The important thing about an exorcism is to dress appropriately.

The crew had gathered in the shuttle bay, it being the only chamber
in the ship large enough to hold all of them at once. Most of them had no idea what to expect, only that Korie had scheduled a little party to celebrate the successful recalibration of the phase-injector assembly valve modules.

The lights dimmed and there was fanfare. Spotlights probed and searched and came to a final focus on the far end of the room. A puff of orange smoke exploded out of nowhere and Mikhail Hodel appeared in all his gaudy glory.

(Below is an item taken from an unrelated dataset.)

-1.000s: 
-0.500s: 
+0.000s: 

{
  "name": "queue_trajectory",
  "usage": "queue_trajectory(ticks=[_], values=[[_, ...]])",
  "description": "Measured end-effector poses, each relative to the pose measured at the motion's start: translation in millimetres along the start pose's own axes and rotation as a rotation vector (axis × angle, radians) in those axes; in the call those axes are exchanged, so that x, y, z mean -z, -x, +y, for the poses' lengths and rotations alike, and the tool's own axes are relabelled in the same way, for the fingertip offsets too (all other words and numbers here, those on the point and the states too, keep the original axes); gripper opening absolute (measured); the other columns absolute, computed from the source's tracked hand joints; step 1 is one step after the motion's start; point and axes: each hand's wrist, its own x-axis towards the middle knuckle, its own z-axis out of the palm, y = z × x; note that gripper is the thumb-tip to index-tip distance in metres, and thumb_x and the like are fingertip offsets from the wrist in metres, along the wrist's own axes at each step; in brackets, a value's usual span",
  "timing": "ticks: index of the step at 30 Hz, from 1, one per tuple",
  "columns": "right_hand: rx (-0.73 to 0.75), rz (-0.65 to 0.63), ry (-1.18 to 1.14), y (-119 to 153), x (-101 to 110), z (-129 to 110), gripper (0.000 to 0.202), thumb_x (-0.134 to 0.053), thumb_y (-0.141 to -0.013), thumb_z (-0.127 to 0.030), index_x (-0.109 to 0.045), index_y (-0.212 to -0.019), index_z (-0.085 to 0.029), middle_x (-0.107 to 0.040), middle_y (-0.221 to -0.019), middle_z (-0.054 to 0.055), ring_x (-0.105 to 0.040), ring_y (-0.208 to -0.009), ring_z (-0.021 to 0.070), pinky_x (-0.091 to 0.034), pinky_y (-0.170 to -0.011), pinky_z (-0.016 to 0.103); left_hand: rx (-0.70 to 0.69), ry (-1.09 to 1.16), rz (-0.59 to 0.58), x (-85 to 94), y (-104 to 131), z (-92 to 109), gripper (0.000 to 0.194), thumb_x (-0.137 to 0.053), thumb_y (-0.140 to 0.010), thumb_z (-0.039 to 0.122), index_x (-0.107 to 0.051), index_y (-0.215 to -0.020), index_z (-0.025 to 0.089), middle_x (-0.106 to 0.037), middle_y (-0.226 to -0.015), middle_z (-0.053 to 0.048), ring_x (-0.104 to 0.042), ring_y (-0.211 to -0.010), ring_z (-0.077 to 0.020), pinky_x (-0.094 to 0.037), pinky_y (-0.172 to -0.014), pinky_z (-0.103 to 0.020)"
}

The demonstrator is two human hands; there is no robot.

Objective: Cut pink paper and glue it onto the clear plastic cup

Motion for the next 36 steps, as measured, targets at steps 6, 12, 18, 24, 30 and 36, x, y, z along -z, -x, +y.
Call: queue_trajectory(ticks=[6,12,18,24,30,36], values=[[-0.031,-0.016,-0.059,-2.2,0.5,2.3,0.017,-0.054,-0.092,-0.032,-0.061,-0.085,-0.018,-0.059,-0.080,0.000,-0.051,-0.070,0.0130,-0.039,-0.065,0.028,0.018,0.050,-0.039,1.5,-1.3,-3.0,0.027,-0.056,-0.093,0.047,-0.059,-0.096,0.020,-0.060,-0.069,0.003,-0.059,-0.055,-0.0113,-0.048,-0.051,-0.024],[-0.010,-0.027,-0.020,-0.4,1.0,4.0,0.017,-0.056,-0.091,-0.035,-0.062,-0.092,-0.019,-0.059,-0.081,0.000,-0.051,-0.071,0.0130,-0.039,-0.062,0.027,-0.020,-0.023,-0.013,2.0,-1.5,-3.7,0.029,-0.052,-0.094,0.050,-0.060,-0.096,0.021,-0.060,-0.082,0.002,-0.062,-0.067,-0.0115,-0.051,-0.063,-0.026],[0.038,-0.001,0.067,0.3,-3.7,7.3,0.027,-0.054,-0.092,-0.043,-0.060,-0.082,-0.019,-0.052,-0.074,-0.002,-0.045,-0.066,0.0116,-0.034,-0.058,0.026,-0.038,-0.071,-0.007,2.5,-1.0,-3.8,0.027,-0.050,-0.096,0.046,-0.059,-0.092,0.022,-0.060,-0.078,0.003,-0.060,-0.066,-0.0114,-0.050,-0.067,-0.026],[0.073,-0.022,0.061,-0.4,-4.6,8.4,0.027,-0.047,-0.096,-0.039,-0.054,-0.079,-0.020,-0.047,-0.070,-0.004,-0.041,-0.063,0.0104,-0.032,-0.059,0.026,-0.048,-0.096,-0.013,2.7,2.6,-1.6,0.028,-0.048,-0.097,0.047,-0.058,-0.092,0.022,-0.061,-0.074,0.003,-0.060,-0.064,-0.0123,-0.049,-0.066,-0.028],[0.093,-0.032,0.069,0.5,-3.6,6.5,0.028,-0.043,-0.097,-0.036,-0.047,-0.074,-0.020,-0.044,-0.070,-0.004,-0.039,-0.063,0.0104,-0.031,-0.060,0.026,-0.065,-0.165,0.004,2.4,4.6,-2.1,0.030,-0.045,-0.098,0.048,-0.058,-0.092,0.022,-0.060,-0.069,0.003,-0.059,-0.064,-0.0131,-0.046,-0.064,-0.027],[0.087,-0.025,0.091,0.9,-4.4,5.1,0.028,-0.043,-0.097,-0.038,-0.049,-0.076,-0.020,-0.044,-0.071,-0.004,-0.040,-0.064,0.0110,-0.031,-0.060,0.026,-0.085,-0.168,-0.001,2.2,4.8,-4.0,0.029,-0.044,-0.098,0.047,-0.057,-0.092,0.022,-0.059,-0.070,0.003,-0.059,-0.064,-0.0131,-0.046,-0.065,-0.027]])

Mikhail Hodel was wearing a shimmering hula skirt, a glistening confection made of strands of shredded silvery sheet-polymer, extracted from a catabolic converter. The three-foot feathers on his headdress and staff were injection plumes that had been dyed in ultra-gee zylox and soaked in liquid nitrogen, then exposed to explosive decompression in the forward airlock. His scarlet warpaint was anti-deoxidant gel. The strings of beads and rattles that he wore around his neck and waist, upper arms and wrists, were constructed from interociter spares and pieces of optical conduit. The two glowing hemispheres that made up his steel brassiere were measuring cups from the ship's galley—which did not explain why they were not quite the same size. His codpiece was the bow tube-fitting of a proton torpedo. The entire outfit was lined with neon conduit, flashing diodes of all colors, several Christmas lights and electric ornaments, sparklers and flash-bombs. He moved in a cloud of smoke and fire and multicolored auras. He was an epiphany of fireworks, lasers, small explosions, whistles, air-bursts, and confetti. Tracks of red and purple light crawled up and down his legs and chest and back.